Несторий беспокоился – и не без разумных оснований, – что Кирилл в своей попытке защитить божественность Христа заходит слишком далеко. Читая сегодня послания Кирилла, мы спрашиваем себя: осталось ли здесь хоть что-то от Иисуса человека или чем Бог, умерший на кресте, отличается от Отца, Создателя вселенной? Один из величайших современных исследователей этого спора Френд пишет: «Христос Кирилла остается абстракцией, его человеческая сторона настолько поглощена божественным, что ее просто невозможно различить… Его мышление не опирается на Писание, несмотря на все оставленные им комментарии к библейским книгам»[209]. В своем неутомимом стремлении показать, что Христос не был просто человеком, Кирилл настолько без всякой меры выпячивал божественность Иисуса, что приближался – как считал Несторий – к доктринам Аполлинария.
Кирилл, как беспокоился Несторий, не только был неправ в своем главном аргументе, но и рисковал впасть в более серьезные ереси, включая дуализм, который отделяет материальный мир от духовного. Он призывал Кирилла подумать, не обманут ли тот скрытыми еретиками из Александрии или Константинополя, включая осужденных и изгнанных манихеев. Кирилл стоит на опасном пути: он может начать видеть во Христе лишь божественного гостя, постороннего наблюдателя на земле. Сторонник Нестория Ива Эдесский отмечал, что Кирилл «пошел по неверному пути и оказался в той яме, где находится учение Аполлинария». Евангелия, напоминал Ива, говорят о теле Христа как о храме, предполагая, что божественное в нем отлично от человеческой формы. Но Кирилл этого не может понять. Подобно Аполлинарию, Кирилл «писал, что сам Бог Слово стал человеком таким образом, что невозможно отличить храм от того, кто в нем обитает»[210].

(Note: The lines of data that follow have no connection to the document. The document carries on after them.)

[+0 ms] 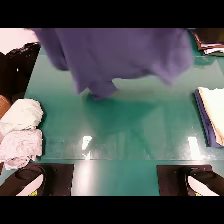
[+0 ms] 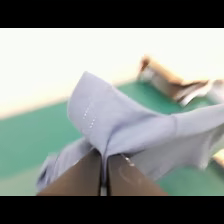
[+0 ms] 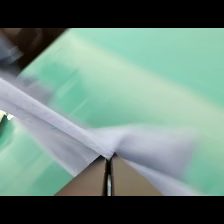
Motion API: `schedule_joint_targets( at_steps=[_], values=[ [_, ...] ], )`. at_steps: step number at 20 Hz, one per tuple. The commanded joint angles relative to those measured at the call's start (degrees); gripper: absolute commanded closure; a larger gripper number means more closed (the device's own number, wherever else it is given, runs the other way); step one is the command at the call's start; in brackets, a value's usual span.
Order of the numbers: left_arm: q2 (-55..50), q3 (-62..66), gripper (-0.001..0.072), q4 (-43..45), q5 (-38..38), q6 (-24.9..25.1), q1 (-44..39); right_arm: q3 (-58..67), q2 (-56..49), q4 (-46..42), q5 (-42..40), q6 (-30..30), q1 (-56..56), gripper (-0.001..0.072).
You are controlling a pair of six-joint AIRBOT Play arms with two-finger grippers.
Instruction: Fold the shirts.
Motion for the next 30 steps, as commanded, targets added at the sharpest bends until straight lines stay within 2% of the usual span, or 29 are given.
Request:
schedule_joint_targets(
  at_steps=[1, 3, 7, 10, 12, 13, 15, 19, 25, 26, 27, 28, 29, 30],
  values=[
    [2.0, 6.1, 0.0685, -7.6, 1.6, -0.5, 0.1, 6.4, 5.8, -9.6, 3.4, 3.1, -0.3, 0.0699],
    [2.1, 6.1, 0.0686, -8.9, 3.5, -0.2, 0.1, 8.5, 6.7, -12.6, 4.6, 5.4, -0.3, 0.07],
    [-2.3, 4.2, 0.0686, -3.0, 3.9, 0.1, 0.1, 6.6, 4.0, -13.2, 6.0, 9.3, -0.3, 0.07],
    [-9.9, -1.1, 0.0685, 9.1, 0.8, -0.3, 0.1, 0.9, -2.6, -13.2, 10.4, 12.1, -0.3, 0.07],
    [-18.1, -3.5, 0.0685, 17.6, -4.8, -1.9, 0.1, -4.7, -7.7, -13.3, 10.9, 12.1, -0.3, 0.07],
    [-22.5, -4.2, 0.0685, 19.1, -7.3, -1.9, 0.1, -7.6, -10.4, -13.2, 9.9, 12.1, -0.3, 0.07],
    [-31.6, -5.3, 0.0684, 19.1, -9.9, -1.5, 0.1, -12.8, -15.7, -13.2, 6.1, 12.1, -0.3, 0.07],
    [-46.7, -5.6, 0.0684, 19.1, -6.3, -1.5, 0.1, -18.5, -25.1, -12.6, -4.9, 12.0, -0.3, 0.07],
    [-53.8, -5.6, 0.0681, 18.5, 0.1, -1.5, 0.1, -12.9, -35.7, -9.7, -7.4, 12.0, -0.2, 0.0698],
    [-53.9, -5.6, 0.0534, 18.5, 0.4, -1.6, 0.1, -11.8, -36.8, -9.7, -7.4, 12.0, -0.2, 0.0698],
    [-53.9, -5.6, 0.0238, 18.5, 0.7, -2.2, 0.1, -10.8, -37.4, -9.7, -7.4, 12.0, -0.2, 0.0697],
    [-53.9, -5.6, 0.0122, 18.5, 0.5, -2.8, 0.1, -9.8, -37.9, -9.7, -7.4, 12.0, -0.2, 0.0697],
    [-53.8, -5.6, 0.0147, 18.5, -0.1, -3.0, 0.1, -9.0, -38.1, -9.8, -7.4, 12.0, -0.3, 0.0697],
    [-53.7, -5.5, 0.0147, 18.6, -1.4, -3.3, 0.1, -8.2, -38.1, -9.9, -7.3, 12.0, -0.4, 0.0656]
  ],
)
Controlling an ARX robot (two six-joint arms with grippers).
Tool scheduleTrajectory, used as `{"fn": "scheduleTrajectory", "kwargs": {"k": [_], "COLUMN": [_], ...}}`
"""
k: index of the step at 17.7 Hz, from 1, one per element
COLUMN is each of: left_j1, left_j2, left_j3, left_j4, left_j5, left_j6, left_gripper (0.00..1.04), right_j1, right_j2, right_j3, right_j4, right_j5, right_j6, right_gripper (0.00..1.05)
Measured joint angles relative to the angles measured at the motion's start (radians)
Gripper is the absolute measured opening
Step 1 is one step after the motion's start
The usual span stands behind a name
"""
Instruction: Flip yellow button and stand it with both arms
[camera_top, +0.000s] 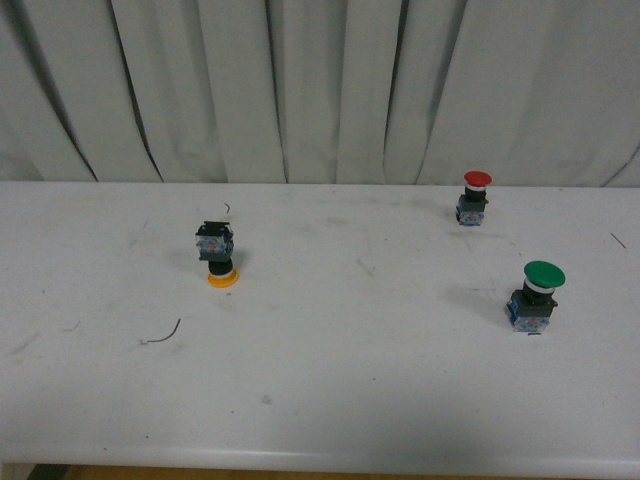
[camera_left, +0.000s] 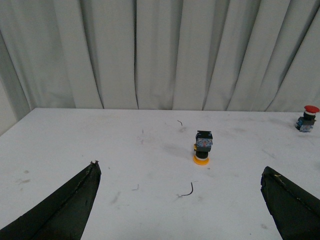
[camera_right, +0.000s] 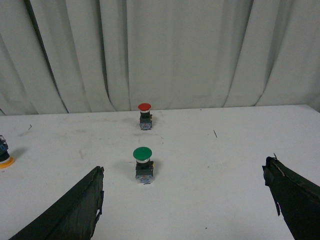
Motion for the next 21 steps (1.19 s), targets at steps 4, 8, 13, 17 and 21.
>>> {"fn": "scheduleTrajectory", "kwargs": {"k": [4,8,13,17,21], "left_j1": [0.0,0.0,0.0,0.0,-0.025], "left_j2": [0.0,0.0,0.0,0.0,0.025], "left_j3": [0.0,0.0,0.0,0.0,0.035], "left_j4": [0.0,0.0,0.0,0.0,-0.123], "left_j5": [0.0,0.0,0.0,0.0,-0.064], "left_j6": [0.0,0.0,0.0,0.0,-0.029], "left_gripper": [0.98,0.98,0.98,0.98,0.98], "right_j1": [0.0,0.0,0.0,0.0,0.0], "right_j2": [0.0,0.0,0.0,0.0,0.0], "right_j3": [0.0,0.0,0.0,0.0,0.0], "right_j4": [0.0,0.0,0.0,0.0,0.0], "right_j5": [0.0,0.0,0.0,0.0,0.0], "right_j6": [0.0,0.0,0.0,0.0,0.0], "right_gripper": [0.98,0.98,0.98,0.98,0.98]}}
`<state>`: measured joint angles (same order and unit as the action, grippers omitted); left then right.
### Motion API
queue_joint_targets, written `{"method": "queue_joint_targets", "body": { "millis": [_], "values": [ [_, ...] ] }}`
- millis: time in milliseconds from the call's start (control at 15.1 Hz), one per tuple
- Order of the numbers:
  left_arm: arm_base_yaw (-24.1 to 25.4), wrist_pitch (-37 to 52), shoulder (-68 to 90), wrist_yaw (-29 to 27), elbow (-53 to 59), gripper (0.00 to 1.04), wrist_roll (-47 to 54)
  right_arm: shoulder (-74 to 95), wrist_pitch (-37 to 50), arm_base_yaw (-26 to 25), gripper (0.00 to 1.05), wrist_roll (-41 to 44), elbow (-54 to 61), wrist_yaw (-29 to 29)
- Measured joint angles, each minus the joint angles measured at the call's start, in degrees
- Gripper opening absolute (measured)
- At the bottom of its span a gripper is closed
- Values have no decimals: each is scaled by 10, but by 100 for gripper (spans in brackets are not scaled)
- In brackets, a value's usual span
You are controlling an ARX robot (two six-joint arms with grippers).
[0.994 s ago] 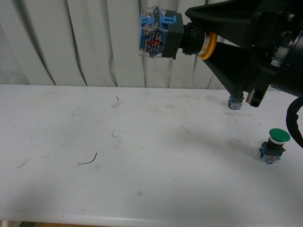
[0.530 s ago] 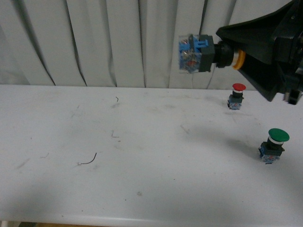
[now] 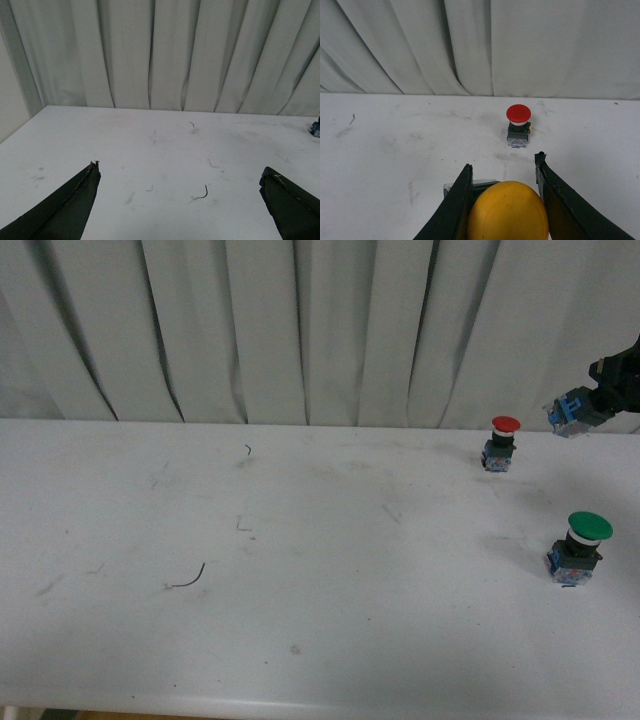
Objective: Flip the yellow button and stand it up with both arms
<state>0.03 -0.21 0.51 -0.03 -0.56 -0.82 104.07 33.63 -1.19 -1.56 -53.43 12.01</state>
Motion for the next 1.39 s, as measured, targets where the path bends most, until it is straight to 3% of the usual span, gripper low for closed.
{"method": "queue_joint_targets", "body": {
  "millis": [199,662,927,1391],
  "values": [
    [0,0,0,0,0,98,0,63,-54,-8,34,27,-62,-43],
    [0,0,0,0,0,98,0,245,-321,-11,34,74,-356,-121],
    [0,0,0,0,0,98,0,291,-354,3,34,80,-418,-151],
    [0,0,0,0,0,98,0,321,-364,54,34,78,-428,-203]
  ]
}}
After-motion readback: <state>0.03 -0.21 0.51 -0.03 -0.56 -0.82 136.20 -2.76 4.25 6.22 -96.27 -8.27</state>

Ненавидимый Кириллом и его единомышленниками Несторий был не реальным человеком, но воображаемым злодеем, созданным из слов, которые вырваны из контекста
Несторий также отмечал, с каким цинизмом Кирилл и его последователи перевирали его слова, чтобы его очернить. Ненавидимый ими Несторий был не реальным человеком, но воображаемым злодеем, созданным из слов, которые вырваны из контекста. В одной из своих проповедей Несторий провозгласил: «Мария, друзья мои, родила не Божество; она родила человека, орудие Божества, неотделимое от него». Кирилл цитировал Нестория так: «Мария, друзья мои, родила не Бога». Несторий на это возражал: «Если здесь заменить Божество на Бога, смысл сказанного сильно меняется». И это полная правда[211].